A Return to Experiences and People

We filled ourselves up with energy at Cinnamoroll Café and headed towards one of our most anticipated destination on this trip: teamLab Borderless at the Mori Building Digital Art Museum in Odaiba.

teamLab Borderless is created by a cross-disciplinary team of artists, engineers, programmers, architects, computer animators, and mathematicians. The vision for this technology-heavy museum is to break down the barriers between “one art and another,” “art and visitors,” and “oneself and others.” True to this theme, teamLab Borderless uses technology to engage visitors and bring them closer to each other.

The Weightless Forest of Resonating Life installation in the Athletic Forest zone of the museum.

The Weightless Forest of Resonating Life installation in the Athletic Forest zone of the museum.

Since its opening in June this year, this avant-garde museum has already attracted more than 7,000 visitors. If you are interested in visiting, you should pre-order your tickets (~$30 per person) in advance, which is what we did.

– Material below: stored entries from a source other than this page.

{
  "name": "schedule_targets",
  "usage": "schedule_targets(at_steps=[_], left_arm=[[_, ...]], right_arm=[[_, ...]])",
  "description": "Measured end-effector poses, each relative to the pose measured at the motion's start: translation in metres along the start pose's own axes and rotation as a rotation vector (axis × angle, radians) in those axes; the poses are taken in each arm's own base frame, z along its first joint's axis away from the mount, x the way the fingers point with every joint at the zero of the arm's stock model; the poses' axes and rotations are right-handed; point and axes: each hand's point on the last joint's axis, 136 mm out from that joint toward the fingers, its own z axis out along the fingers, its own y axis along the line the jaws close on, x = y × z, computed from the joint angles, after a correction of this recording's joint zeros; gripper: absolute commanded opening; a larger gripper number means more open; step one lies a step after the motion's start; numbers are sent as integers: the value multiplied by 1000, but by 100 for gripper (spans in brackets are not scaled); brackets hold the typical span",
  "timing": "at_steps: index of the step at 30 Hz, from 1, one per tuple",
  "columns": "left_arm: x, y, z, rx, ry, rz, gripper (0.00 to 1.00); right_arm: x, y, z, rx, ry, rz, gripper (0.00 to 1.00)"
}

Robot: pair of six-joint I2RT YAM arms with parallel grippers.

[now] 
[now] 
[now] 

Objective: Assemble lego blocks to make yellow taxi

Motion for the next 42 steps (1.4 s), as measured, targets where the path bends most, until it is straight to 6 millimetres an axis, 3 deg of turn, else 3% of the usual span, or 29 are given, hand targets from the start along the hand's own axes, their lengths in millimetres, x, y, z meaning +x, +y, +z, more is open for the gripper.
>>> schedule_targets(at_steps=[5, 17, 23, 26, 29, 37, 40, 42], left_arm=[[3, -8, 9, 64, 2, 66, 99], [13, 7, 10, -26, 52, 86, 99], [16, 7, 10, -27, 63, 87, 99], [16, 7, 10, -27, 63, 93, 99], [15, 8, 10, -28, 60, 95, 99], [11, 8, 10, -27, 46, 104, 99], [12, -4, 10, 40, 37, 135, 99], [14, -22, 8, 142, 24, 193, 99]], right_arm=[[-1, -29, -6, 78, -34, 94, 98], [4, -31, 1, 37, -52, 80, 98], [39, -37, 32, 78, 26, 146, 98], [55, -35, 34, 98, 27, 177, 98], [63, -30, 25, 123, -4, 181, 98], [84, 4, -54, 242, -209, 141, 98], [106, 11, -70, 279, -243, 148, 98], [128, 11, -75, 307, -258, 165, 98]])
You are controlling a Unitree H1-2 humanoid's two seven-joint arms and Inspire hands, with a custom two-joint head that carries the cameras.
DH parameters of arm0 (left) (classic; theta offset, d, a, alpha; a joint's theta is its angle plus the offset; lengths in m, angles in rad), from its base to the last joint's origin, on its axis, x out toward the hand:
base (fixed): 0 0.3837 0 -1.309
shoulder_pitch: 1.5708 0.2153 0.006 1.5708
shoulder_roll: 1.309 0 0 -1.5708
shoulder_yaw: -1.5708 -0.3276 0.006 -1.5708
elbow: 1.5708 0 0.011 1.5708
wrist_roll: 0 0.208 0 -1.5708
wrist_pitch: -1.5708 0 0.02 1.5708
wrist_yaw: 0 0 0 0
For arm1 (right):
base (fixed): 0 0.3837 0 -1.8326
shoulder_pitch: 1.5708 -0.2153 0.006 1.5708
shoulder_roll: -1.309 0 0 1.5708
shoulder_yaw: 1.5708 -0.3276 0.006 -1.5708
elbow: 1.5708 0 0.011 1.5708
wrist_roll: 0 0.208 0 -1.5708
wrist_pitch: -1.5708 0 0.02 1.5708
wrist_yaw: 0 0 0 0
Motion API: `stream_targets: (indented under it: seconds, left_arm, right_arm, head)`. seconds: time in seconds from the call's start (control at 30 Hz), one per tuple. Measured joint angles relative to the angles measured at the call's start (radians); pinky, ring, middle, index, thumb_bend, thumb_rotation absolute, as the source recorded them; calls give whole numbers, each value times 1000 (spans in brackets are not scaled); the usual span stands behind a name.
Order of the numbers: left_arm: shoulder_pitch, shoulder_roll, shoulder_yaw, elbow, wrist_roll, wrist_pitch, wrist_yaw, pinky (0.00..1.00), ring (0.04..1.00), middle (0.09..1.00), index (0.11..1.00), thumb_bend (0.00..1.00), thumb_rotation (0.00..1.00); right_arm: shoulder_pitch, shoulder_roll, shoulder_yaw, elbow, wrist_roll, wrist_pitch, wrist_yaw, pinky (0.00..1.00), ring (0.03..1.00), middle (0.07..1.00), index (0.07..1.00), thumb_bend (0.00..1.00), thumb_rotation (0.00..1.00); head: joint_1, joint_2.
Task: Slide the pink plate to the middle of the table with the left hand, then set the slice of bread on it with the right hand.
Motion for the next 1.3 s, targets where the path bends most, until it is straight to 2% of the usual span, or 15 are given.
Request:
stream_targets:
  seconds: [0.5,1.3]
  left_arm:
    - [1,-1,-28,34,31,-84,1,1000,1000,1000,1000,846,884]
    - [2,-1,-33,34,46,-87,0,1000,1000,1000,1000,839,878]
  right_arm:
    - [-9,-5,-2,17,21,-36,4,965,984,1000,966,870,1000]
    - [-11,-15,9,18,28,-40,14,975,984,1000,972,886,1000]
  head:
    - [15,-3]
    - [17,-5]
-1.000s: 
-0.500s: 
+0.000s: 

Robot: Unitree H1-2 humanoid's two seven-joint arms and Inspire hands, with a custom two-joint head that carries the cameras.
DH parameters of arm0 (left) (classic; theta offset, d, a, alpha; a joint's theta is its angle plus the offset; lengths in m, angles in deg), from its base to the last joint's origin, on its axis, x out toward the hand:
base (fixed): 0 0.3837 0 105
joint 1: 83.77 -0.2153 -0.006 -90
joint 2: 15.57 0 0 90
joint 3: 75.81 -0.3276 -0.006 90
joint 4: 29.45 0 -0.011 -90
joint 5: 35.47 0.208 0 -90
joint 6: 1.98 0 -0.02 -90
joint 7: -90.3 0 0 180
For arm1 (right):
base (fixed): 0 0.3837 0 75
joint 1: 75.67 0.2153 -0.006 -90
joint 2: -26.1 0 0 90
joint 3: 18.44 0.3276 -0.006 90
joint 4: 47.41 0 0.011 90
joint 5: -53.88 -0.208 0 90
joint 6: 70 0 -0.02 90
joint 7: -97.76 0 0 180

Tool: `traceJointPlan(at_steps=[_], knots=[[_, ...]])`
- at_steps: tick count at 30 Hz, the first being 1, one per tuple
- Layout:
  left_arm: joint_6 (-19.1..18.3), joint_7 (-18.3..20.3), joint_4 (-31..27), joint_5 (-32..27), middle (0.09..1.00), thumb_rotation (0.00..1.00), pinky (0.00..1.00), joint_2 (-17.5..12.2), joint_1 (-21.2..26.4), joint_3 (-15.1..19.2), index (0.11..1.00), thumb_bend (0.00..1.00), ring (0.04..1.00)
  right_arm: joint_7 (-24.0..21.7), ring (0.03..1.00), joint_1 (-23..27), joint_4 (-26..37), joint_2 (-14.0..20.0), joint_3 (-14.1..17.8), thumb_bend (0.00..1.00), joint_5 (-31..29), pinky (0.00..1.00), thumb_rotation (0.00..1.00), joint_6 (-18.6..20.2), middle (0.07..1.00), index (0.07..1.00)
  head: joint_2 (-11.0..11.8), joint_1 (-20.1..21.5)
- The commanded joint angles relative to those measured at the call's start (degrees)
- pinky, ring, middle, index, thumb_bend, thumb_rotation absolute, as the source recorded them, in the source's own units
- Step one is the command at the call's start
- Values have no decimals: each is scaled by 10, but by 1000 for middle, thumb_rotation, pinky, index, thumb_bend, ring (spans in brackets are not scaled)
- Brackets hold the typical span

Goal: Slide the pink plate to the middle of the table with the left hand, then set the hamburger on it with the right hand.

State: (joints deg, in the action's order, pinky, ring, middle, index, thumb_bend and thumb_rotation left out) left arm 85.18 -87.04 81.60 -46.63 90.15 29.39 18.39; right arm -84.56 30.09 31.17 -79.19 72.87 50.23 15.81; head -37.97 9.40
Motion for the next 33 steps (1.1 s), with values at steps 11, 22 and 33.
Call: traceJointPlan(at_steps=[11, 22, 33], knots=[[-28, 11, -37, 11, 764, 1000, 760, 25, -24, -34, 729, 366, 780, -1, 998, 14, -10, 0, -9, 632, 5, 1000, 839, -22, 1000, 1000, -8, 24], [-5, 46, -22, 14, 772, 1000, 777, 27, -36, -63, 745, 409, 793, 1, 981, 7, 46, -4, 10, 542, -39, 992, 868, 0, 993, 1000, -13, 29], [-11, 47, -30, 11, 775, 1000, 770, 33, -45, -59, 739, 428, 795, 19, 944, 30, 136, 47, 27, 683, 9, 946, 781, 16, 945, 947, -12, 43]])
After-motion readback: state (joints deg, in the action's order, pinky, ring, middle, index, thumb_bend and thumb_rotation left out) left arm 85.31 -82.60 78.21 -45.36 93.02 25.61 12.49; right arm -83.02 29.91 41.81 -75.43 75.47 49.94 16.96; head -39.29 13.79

Tickets were sold out for the day by the time we arrived in the afternoon. The tickets can be used anytime during the day from 10 a.m. to 9 p.m., so having an e-ticket on hand gives you the flexibility to visit whenever you want.

The teamLab exhibit is a 20-minute train ride from Shiodome on the Yurikomome. Access to the museum after you get off could be tricky. The museum is hidden behind the Toyota City Showcase and the Palette Town Daikanransha (Ferris wheel). There were signs pointing to the exhibit, but none were specific enough to help us locate the entrance to the museum. (Note: Wear walkable shoes.)

We got a little lost in the Toyota City Showcase.

We got a little lost in the Toyota City Showcase.

All three zones available at the time of our visit—Borderless World, Athletic Forest, and Future Park—are connected, so it doesn’t matter which one you start with. It would be smart, however, to plan your tour of the museum ahead with the list of installations available on teamLab’s official website, especially if you are not planning on spending the whole day there.

The traditionalists that we are, we started with Borderless World. As soon as you set foot in the exhibit, you are engulfed in darkness and all you can see are the projections on the walls. Getting lost is actually fun and fruitful in this museum because the projections on the wall in one area change over time. You’re constantly discovering something new even if you stay put in one spot.

Me and my husband in Borderless World, seemingly suspended in a floral universe.

Me and my husband in Borderless World, seemingly suspended in a floral universe.

I don’t think I have ever seen art as visually stimulating as the installations by teamLab. One example is the Light Sculpture – Fog Series Room, where spotlights line each wall and are coordinated with music to show different color combinations and light formations.

Besides the visual spectacles, what truly made this museum unique is how its art involves its visitors. The Crystal Room, my favorite installation with hundreds of strings of LED lights hanging from the ceiling, can actually be controlled via an app or buttons inside the room by those visiting! If you download the teamLab Borderless app, you will be asked, “What is your element?” and given options like rain, fire, and flowers. The colors of the LED lights actually change to reflect the element you chose.

I didn’t always know which colors correspond to which theme, but that’s OK. Unlike traditional museums, teamLab Borderless didn’t have any signs giving explanations or backgrounds of the installations. The focus is on immersing yourself in the art and sensory experiences.


The Athletic Forest zone takes this immersion one step further. When I had to change out of my high-heeled sandals and into flat shoes provided by the museum, I wondered what could be ahead in the next area. (Again, wear sensible shoes!) It was an area named Graffiti Nature made up of high mountains and deep valleys! With projections of grass, flowers, and animals onto the floor, I felt like I was hiking in a glowing neon world.


This area housed even more involved activities for visitors like Aerial Climbing and Inverted Globe. In this day and age of excessive personal technology use and increasing disconnection from others and the world, this museum reminds us and the younger generation to go out there, explore, engage with, and be amazed by our surroundings. The activities designed to encourage interaction among visitors bring us closer to our loved ones.

The memories and experiences of this museum will stay with you long after your visit, so definitely go if you are ever in Tokyo!